# Machine learning

## Basics

### 1. What is machine learning?

Machine learning (ML) is a field of computer science that gives computer systems the ability to progressively improve performance on a specific task aka learn with data without being explicitly programmed. Taking a 50,000 ft view, we want to model a given dataset either to make predictions or we want a model to describe a given dataset to gain valuable insights.

### 2. What are features and targets in context of machine learning?

Features are independent variables which are descriptors (also known as predictors) of a given dataset. For example, for a given equation Y = a1x1 + a2x2 + ..+ c; the independent variables x1, x2 etc are called features. If our dataset is a text document, then the individual words (known as “tokens”) are features; similarly, for an image, the pixel densities are features.

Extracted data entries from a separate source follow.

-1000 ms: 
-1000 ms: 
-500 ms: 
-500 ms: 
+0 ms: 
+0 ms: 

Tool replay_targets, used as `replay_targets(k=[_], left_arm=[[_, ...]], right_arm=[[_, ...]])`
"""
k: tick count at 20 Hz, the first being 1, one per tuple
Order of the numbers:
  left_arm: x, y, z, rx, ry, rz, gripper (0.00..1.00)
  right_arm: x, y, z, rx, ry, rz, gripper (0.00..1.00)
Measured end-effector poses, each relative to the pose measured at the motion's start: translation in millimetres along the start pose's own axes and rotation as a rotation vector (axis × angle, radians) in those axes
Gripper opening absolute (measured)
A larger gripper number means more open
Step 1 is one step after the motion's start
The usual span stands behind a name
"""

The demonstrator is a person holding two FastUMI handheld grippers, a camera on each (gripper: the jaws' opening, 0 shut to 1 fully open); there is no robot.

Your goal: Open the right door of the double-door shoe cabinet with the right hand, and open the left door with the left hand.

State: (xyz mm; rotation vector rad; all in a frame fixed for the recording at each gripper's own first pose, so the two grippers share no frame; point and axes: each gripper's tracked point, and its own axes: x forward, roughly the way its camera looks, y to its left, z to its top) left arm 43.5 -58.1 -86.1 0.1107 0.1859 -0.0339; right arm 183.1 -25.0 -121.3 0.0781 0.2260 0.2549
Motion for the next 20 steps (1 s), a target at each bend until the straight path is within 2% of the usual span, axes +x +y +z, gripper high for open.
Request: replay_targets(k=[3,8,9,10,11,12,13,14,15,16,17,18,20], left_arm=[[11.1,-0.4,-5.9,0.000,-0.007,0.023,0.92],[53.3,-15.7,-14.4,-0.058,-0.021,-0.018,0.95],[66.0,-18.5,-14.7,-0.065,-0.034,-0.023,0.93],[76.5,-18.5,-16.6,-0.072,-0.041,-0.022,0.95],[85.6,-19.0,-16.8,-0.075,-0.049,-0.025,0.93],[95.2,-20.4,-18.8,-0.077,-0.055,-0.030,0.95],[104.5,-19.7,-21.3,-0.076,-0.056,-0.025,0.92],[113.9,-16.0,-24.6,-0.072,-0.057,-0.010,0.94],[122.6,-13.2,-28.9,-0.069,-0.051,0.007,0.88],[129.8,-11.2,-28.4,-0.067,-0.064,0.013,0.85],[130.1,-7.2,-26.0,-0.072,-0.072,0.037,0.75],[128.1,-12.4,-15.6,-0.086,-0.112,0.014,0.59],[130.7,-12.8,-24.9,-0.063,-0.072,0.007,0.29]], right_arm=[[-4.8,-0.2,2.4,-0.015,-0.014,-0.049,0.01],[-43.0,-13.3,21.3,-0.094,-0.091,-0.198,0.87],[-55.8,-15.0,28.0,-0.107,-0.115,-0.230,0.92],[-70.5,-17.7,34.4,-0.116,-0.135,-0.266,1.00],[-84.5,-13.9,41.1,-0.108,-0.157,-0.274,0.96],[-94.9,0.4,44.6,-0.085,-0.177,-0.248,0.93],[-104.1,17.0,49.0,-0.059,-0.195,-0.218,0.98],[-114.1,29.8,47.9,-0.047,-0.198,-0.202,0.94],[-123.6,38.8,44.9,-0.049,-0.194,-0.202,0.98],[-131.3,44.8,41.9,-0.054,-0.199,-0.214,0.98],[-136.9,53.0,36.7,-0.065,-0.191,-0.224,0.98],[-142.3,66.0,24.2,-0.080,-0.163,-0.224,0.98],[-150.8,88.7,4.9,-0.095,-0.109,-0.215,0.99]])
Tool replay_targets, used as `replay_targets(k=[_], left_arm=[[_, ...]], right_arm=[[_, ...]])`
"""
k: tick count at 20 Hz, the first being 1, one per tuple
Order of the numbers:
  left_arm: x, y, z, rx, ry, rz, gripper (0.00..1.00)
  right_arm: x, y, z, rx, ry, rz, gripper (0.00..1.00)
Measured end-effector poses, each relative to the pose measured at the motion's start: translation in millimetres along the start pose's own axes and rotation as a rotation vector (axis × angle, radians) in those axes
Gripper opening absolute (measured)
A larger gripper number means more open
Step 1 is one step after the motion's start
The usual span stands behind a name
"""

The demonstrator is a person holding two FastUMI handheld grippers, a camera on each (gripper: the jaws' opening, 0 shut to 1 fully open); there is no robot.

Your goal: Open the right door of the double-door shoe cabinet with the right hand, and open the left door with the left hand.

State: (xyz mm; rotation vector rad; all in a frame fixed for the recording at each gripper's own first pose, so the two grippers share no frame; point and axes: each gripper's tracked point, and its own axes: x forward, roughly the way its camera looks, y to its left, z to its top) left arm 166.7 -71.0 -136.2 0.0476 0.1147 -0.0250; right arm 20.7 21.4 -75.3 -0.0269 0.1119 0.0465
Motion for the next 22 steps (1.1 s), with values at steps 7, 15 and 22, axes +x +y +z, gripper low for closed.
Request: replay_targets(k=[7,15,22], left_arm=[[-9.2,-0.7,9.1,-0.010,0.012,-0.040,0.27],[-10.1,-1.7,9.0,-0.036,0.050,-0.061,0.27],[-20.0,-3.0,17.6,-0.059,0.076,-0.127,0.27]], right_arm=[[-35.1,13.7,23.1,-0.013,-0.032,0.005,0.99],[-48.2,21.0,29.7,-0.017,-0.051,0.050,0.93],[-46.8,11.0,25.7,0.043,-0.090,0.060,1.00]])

Targets or labels are dependent variables which are the predicted variables of a given dataset. For a given equation Y = a1x1 + a2x2 + ..+ c; Y is called target variable. If a dataset is text document, then the topic of the document represent its target variable, similarly, for an image, the object in the image itself such as a cat or a dog is the target variable.

### 3. What are the most important machine learning techniques or algorithms?

Supervised learning: These training algorithm require both features and targets. Classification and regression are both types of supervised learning.

Unsupervised learning: These algorithms draw inferences from datasets containing only features without any targets or labels data. Clustering and density estimation algorithms are types of unsupervised learning algorithms.

### 4. Define classification.

Classification: These are supervised ML algorithms which classify a new observation to a set of sub populations using a training set of data containing observations (or instances) whose category membership is known.

### 5. Define Clustering.

Clustering: These are unsupervised ML algorithms which can group a set of objects in such a way that objects in the same group called a cluster are more similar to each other then to those in other groups/clusters.

### 6. What is underfitting and overfitting?

Underfitting is the error representing missing relations between features and outputs, this is also known as bias.

Overfitting is the error representing sensitiveness to small training data fluctuations, this is also known as variance.

### 7. What is threshold?

Classifiers such as logistic regression returns probability values between 0-1, and while you can use this directly, most applications require you to convert it into labels by specifying a threshold probability value, and if the returned probability values are higher than this threshold than they are assigned a categorical label.

For example, we are trying to classify emails into spam or not spam, and for a set threshold value of 0.9, if a particular email gets a probability of 0.95, than we can label it as spam.

### 8. What is precision, recall and F1 score ?

Precision (P) is defined as the number of true positives (Tp) over the number of true positives plus the number of false positives (Fp).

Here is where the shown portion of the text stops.